In honor of the one year anniversary of WebcomicUnderdogs.com, we asked our members to come up with an origin story for our mascot, Space Lincoln. Behold the winning story, written by the incomparable Jerry Mcmasters! Our beloved Space Lincoln now has a history, and his history is pure gold.
Space Lincoln Origin Story by Jerry Mcmasters
Did I know Space Lincoln? Of course I knew Space Lincoln. But that’s what you call him. I remember him from a time before that, back when he was just Lincoln Lincoln…Abraham I believe they called him. He was President of the United States, you know.
He comes to me and says: “John”…that’s my name, John, and he says “John…” and this was some time back, mind you; my memory ain’t what it was. But I remember his face, that expression, those eyes just set and blazing, real determined.
And he says “John, I done all I can do here, the race is run. The war is fought and won…or close enough….and the slaves are freed. But there’s…other slaves need freein’ out there.” And he kinda cocks his head and looks up. I knew what he meant.

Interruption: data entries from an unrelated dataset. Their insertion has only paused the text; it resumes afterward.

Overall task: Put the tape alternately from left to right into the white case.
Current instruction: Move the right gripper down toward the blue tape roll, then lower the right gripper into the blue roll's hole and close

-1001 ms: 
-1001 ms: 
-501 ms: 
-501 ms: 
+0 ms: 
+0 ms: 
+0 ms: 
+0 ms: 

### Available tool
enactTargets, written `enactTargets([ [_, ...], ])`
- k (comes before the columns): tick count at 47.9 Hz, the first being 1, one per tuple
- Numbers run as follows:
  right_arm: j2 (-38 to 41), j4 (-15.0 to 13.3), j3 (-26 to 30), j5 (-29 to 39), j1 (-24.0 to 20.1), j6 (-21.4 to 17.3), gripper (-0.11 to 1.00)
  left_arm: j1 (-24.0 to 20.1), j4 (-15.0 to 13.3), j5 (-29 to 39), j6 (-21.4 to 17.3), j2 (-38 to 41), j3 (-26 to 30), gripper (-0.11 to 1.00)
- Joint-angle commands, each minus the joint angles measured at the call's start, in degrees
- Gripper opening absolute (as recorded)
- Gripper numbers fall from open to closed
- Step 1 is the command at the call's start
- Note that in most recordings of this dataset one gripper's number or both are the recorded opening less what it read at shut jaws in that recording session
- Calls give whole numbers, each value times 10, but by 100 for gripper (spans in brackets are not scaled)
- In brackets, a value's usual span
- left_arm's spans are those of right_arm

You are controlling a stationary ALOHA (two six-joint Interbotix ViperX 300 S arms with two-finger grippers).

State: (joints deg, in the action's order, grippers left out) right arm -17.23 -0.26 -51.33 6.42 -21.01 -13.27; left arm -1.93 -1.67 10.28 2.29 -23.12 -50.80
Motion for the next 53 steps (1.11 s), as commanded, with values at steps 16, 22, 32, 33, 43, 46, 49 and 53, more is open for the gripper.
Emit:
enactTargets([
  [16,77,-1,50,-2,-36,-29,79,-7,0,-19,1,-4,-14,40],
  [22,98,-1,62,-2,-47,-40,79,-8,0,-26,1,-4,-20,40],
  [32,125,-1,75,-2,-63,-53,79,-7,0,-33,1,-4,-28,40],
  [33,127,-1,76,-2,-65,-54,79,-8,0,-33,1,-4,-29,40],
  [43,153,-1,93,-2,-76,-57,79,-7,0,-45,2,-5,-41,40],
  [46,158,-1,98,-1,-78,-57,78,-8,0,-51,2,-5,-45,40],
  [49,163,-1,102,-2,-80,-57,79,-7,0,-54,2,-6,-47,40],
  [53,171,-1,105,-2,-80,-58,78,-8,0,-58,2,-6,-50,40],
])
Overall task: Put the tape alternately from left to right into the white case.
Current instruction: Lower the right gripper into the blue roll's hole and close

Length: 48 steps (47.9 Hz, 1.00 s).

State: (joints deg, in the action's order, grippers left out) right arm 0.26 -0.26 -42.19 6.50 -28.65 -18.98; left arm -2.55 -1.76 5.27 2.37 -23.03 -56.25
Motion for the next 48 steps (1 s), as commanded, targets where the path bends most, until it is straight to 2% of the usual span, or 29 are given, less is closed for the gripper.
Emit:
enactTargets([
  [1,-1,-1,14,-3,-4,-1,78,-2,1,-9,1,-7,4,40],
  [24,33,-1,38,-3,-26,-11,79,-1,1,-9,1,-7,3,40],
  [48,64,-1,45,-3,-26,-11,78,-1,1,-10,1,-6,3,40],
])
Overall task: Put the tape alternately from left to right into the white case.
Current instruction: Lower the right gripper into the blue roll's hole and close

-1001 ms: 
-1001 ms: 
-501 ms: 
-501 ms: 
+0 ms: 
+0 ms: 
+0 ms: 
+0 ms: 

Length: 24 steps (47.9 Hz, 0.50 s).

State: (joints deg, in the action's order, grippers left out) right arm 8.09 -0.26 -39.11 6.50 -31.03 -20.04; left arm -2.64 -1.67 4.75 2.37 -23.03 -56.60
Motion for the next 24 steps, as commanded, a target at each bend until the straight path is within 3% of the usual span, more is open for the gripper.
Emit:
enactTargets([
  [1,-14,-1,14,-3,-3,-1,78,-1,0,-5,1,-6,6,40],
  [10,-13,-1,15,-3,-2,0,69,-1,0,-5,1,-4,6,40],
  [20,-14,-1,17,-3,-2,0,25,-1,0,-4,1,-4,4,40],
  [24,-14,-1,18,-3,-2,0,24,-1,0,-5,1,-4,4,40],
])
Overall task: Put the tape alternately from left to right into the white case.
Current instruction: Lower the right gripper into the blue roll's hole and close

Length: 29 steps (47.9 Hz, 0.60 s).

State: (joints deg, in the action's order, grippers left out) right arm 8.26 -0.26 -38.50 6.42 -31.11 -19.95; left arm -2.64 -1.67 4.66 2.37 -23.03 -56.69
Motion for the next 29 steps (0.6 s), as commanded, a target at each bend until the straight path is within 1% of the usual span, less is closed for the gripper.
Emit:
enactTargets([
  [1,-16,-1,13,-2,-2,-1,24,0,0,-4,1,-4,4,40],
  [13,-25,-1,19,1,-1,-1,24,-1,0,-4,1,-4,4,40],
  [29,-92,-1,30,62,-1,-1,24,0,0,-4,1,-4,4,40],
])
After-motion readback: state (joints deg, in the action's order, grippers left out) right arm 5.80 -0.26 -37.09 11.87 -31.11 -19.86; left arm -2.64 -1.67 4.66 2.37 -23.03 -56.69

“Yes, Mr. President.” I said.
“John, you think all those alien slave masters in outer space are gonna understand the Emancipation Proclamation?”
“I don’t know, Mr. President…I ain’t sure the rebs understand it here.”
Lincoln chuckled for a second, then asked if it was ready. “It” was my super-special super-secret single person inter-space inter-time travel vehicle…Eli Whitney ain’t got nuthin’on me.
Lincoln’s eyes got big when I showed it to him. “Ain’t steam powered, is it?”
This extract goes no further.